父母吵架的矛盾核心已經從自己的報志願問題,轉向了這個家庭的組建問題,父母吵到這個份上,朴京竟然覺得有些好笑,這或許是父親為數不多硬氣的時候,在從前大多數時候,在兩個回合以內,父親絕對繳械投降,今天顯然是纏鬥,這是哽在他們婚姻里的一根魚刺,父親曾經放棄去道口大學竟然成了母親的痛處,這樣的邏輯轉換實在讓數學成績很好的朴京摸不著頭腦,他甚至聯想到母親為何如此嫉恨中國第一大學道口大學,朴京覺得她害怕至親至愛遠離自己而去,他有些理解母親的堅決了,她並不是不敢冒險,她冒著風險接受了下崗安置,她敢於人先去做會被別人笑話的煎餅生意,她並不害怕風險,她害怕的是親人的思念。這時候,朴京覺得心裡一酸,原來父母吵架的唯一原因就是自己,外邊的世界太危險,他們希望自己最後能回家陪在他們身邊。
「我說不動了,不知道你哪來這麼多力氣,你是廠里合唱團的領唱,我說不過你。」
客廳里的朴建勇依然不是左梅對手,氣喘吁吁的說道。
左梅對丈夫的潰敗依然不依不饒,但語氣緩和了一些,不再像葉爾欽質問戈巴契夫時那樣尖銳,她氣喘吁吁的說:「你必須說清楚,你當時是不是打著去北京找相好的主意!我知道你高中畢業的時候,你有個相好,她去了北京!」
「我發誓,我沒有,只是我們都喜歡寫詩,志同道合相互交流而已。」
「我看是情投意合吧,我聽說你們經常在一個房間裡,是不是交流交流就在床上了,靠你那點小詩,騙得姑娘神魂顛倒的,你當時寫給我的詩我現在還留著呢,那些肉麻的話想起來就噁心,我恐怕也是你的欺騙對象吧,你可真會玷污姑娘的清白!」
「我真是岳飛,你可真是秦檜,欲加之罪何患無辭,我這莫須有的罪名真是幾輩子也洗不清。」
「還莫須有呢,你還岳飛,我還秦檜,可笑,你這酸秀才,我真覺得你可笑。」
「你敢說你曾經沒事跑我家裡打掃衛生做飯的事嗎?我可是記得清清楚楚。」
「我那是做好事,你爸幫了我家裡,我可不想虧欠別人!」
左梅說不下去了,聽她的聲音,就差笑出聲了,朴京聽後半段這樣戲謔的聊天一直在憋著,他已經笑出聲,父親有過相好,父親會寫詩,還寫給母親這樣的驚天大秘密在朴京看來絲毫不亞於他看的野史里爆出的一直未歸入劍橋五傑的克格勃——維克多羅斯柴爾德竊取美國原子彈秘密而讓蘇聯在短短四年之內便擁有了原子彈這樣級別的大秘密,父母原來一直在冷戰,雙方都掌握著對方的秘密,只是朴京在的時候,出於和諧而沒有互爆「黑歷史」,火藥味越來越小,現在竟然有了一些大白兔奶糖的味道,有些溫馨甜蜜。

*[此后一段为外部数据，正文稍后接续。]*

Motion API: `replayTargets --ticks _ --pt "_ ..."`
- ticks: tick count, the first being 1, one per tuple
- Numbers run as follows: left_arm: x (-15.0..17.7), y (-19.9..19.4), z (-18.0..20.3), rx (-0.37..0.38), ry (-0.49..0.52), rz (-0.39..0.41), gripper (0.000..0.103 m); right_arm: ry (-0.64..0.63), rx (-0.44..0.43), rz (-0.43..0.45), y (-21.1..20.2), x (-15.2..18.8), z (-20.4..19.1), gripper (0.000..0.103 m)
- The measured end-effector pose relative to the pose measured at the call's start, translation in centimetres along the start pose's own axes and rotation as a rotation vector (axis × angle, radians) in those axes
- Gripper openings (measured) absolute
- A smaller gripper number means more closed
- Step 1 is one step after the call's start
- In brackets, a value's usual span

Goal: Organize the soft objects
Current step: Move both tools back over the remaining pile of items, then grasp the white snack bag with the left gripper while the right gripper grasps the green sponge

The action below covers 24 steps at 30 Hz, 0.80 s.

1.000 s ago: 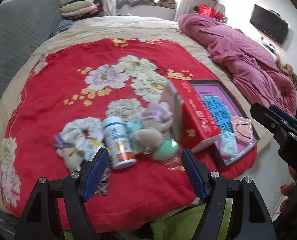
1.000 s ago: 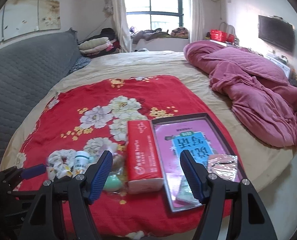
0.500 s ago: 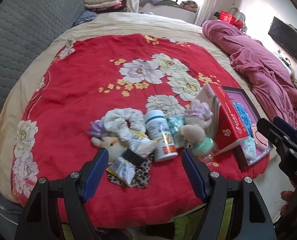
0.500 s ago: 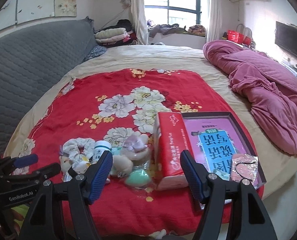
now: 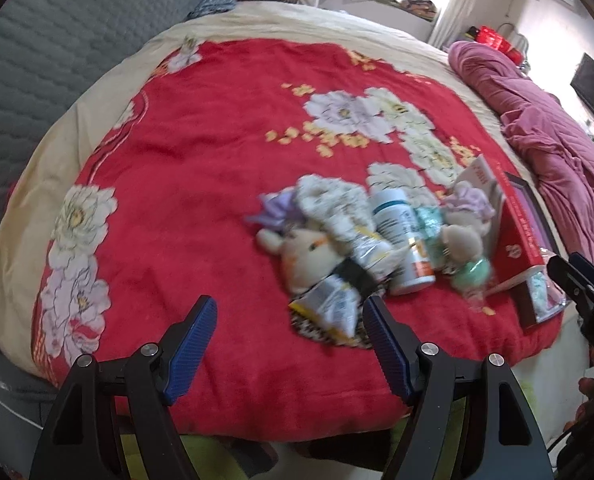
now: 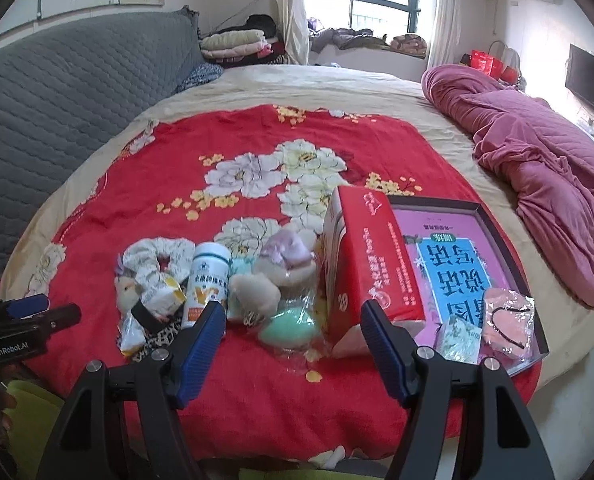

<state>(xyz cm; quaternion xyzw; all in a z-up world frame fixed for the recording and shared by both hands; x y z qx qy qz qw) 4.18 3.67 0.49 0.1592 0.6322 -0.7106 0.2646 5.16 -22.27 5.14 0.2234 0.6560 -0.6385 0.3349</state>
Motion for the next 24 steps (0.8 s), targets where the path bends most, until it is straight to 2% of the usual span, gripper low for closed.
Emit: replayTargets --ticks 9,15,24 --pt "1.5 1.7 -1.1 0.012 -0.018 -0.039 0.077 -0.028 -0.021 -0.035 1.7 1.6 -1.4 0.069" --pt "1.4 3.3 0.3 0.062 0.005 -0.044 0.076 -0.030 -0.024 -0.071 3.4 2.6 -1.7 0.069" --pt "1.3 7.3 2.2 0.118 0.055 -0.095 0.074 -0.010 -0.018 -0.108 5.2 3.5 -0.9 0.069"
Point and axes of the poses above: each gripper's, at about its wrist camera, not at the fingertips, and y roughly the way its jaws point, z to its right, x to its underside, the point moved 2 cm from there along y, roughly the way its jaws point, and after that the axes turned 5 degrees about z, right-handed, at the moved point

「出來,屋裡那位,偷聽你爸媽上癮了嗎?就不表個態?要是沒被道口大學錄上怎麼辦!」
左梅就像有透視眼一樣,看見朴京耳朵貼在門上偷聽。
朴京打開門,試圖像擦黑板一樣把剛才的笑容擦去,重新在臉上畫上嚴肅,但還是露餡了:「是我爸,讓我報的道口大學,我都被您說服了,我準備報工業大學,但我爸跟我說了夢想,我就相信夢想了。」
「別跟我提你爸,我問你。」
「這不還有第二志願嘛,都沒錄取我復讀,下回一定聽你的,報工業大學。」
朴京對重大事務如此敷衍的回答竟然讓左梅相信了,復讀這樣耗費一家人心力和財力的方案並沒有引起左梅的反感,左梅的眼神里充滿堅毅,父親挺直的肩膀,母親堅毅的眼神總能給朴京信心,左梅似乎被說服了,氣也消了。
左梅一邊打掃戰場,一邊說:「大豬,小豬可真是不好伺候,盡和大豬吵架,忘了做飯了,得,今天家裡不開伙了,我們出去吃,去吃肯什麼?那什麼雞?」
朴建勇有些想笑,噗嗤著說:「是肯德基。」
「反正就是些炸雞唄,讓我也嘗嘗,說不定有新發現,說不定能運用到煎餅上呢。」
「對,媽裡面不止有炸雞,還有漢堡什麼的,說不定媽吃了能來個中西合璧,准火。」
朴京用新的捷安特賽車載著左梅,朴建勇騎著那輛二手永久自行車,朝市政府旁邊新開的肯德基分店駛去。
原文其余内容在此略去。